Will Rierson is the 2018-19 John Blundell Fellow at the John William Pope Foundation.

North Carolinians of all political stripes can agree that our university system is worth cheering. It produces the research and knowledge workers who drive our modern economy, and our flagship school in Chapel Hill plays a big role. But if you pay attention to the higher education stories dominating today’s news, that would be difficult to remember.

The Board of Governors is playing politics and system president Margaret Spellings can’t leave her still-new job fast enough. The second-biggest story out of Chapel Hill is that the Tar Heels might finally move past the lingering effects scandal had on academics and athletics. And the biggest is that UNC has spent all of its recent time and money on a scandalous old statue.

Football aside, UNC leaders have still missed one of the first public relations rules taught at the School of Media and Journalism. They lost the narrative on Silent Sam.

I’ve met Chancellor Folt and think she is a very nice lady and smart academic, but neither she nor anyone else with power in South Building appears able and willing to solve the issue of Silent Sam.

As a recent and proud Chapel Hill graduate, I am especially outraged that UNC cannot control its public image. This can hurt the value of the degrees young alumni carry, because everyone in the working world is unhappy with the university – no matter their personal politics.

As Folt made half-hearted pleas to the state legislature to remove the statue long ago, she appeared to be made helpless by state law preventing its removal from display on campus. There has never been public evidence of a serious university attempt to build a compromise with Republicans in Raleigh, and administrators are simply not bold enough to defy their government superiors for risk of losing their cushy appointments.

Folt has failed to appease the right-wing or left-wing activists who continue to stage contentious protests on McCorkle Place at risk of public safety. Observers on the right think the university is like an asylum run by the inmates, and folks on the left believe it’s a temple to racism.

There is no telling when Chapel Hill will figure out a way to commemorate its complicated history that appeases conservatives and progressives alike.

After the statue was toppled by anarchical vandals, the administration timidly sought an end to its pestering problem. The eventual proposal to build a more than $5 million museum to house Silent Sam on the edge of campus, rejected by the Board of Governors, reads so bad on paper and was rolled out so poorly that it has to be an unserious delay tactic.

But delay until when? Perhaps until someone comes along with a really smart idea, or sympathetic Democrats win back the General Assembly, or Folt is asked to resign at her performance review scheduled for March.

I believe that Chancellor Folt simply does not want to solve the issue of Silent Sam. Her desire to shun Silent Sam eclipses her love for UNC and her role as chancellor, which was at one time quite evident to her students.

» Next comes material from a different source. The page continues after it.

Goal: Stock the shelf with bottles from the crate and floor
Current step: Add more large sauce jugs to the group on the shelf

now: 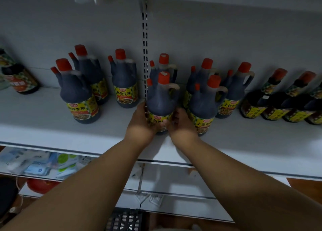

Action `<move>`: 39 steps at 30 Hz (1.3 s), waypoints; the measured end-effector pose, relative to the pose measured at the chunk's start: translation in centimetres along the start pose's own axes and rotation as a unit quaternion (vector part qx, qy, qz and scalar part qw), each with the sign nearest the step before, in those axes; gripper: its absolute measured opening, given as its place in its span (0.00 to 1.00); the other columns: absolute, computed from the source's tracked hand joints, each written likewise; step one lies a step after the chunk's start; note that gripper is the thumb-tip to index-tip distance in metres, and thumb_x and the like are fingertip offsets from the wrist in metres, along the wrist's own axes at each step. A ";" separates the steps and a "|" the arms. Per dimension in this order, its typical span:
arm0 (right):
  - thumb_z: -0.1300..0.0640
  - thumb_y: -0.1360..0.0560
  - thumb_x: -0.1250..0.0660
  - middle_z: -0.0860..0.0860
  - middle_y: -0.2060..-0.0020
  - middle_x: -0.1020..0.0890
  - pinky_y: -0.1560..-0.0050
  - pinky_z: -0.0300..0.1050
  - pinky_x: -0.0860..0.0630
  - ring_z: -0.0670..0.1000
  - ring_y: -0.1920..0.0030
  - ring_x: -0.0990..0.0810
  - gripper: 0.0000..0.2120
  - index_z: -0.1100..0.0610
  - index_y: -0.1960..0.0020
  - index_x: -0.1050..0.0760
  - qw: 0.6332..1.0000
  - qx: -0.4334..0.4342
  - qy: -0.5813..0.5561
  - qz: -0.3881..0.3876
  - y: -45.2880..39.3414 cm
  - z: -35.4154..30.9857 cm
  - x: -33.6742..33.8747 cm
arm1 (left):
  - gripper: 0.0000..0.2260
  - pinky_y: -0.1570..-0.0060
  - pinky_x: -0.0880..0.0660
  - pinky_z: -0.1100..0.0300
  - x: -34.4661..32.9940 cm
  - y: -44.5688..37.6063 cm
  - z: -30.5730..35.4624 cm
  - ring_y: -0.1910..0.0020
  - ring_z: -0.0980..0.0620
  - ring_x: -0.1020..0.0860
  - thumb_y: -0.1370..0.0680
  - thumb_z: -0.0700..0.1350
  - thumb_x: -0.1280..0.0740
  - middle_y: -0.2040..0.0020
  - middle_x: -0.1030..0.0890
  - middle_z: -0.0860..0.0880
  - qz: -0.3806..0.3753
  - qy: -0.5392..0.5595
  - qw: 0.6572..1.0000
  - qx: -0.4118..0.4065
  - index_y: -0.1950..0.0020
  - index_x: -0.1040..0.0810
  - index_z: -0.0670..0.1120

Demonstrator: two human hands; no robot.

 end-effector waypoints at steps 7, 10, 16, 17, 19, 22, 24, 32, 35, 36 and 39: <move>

Failing to lead may be the best option for Folt, but university leaders who still wish UNC to make headlines for good reasons instead of bad should start seeking real solutions. Not everyone has to agree with these solutions, but boldly taking control of the situation can earn the respect of people on all sides of the controversy. Administrators have the chance to earn a respectable legacy of leadership.

I tend to support preservation of existing campus monuments and the rule of law. The list of campus place names that could offend someone is so long that the university would be unrecognizable if protesters got their way. Realizing this and the reality of state law preventing renaming, administrators should send a clear message to the activist left: Grow Up.

I also support the addition of new monuments to better reflect our school’s values.Lots of people have suggested erecting a statue of Dean Smith. There are certainly former basketball players willing to fund it, and there is plenty of space left on McCorkle Place. Administrators should do it. Nothing stops them.

Managing historic memorialization is a tough job for any campus leader, but a clear, forward-thinking path of leadership must be found. It can involve compromise, but university administrators like Chancellor Folt have to take charge and demonstrate why they were chosen to lead. Neglecting this responsibility strains the state of civil discourse and our university reputation, and the situation will only worsen if it drags on any longer.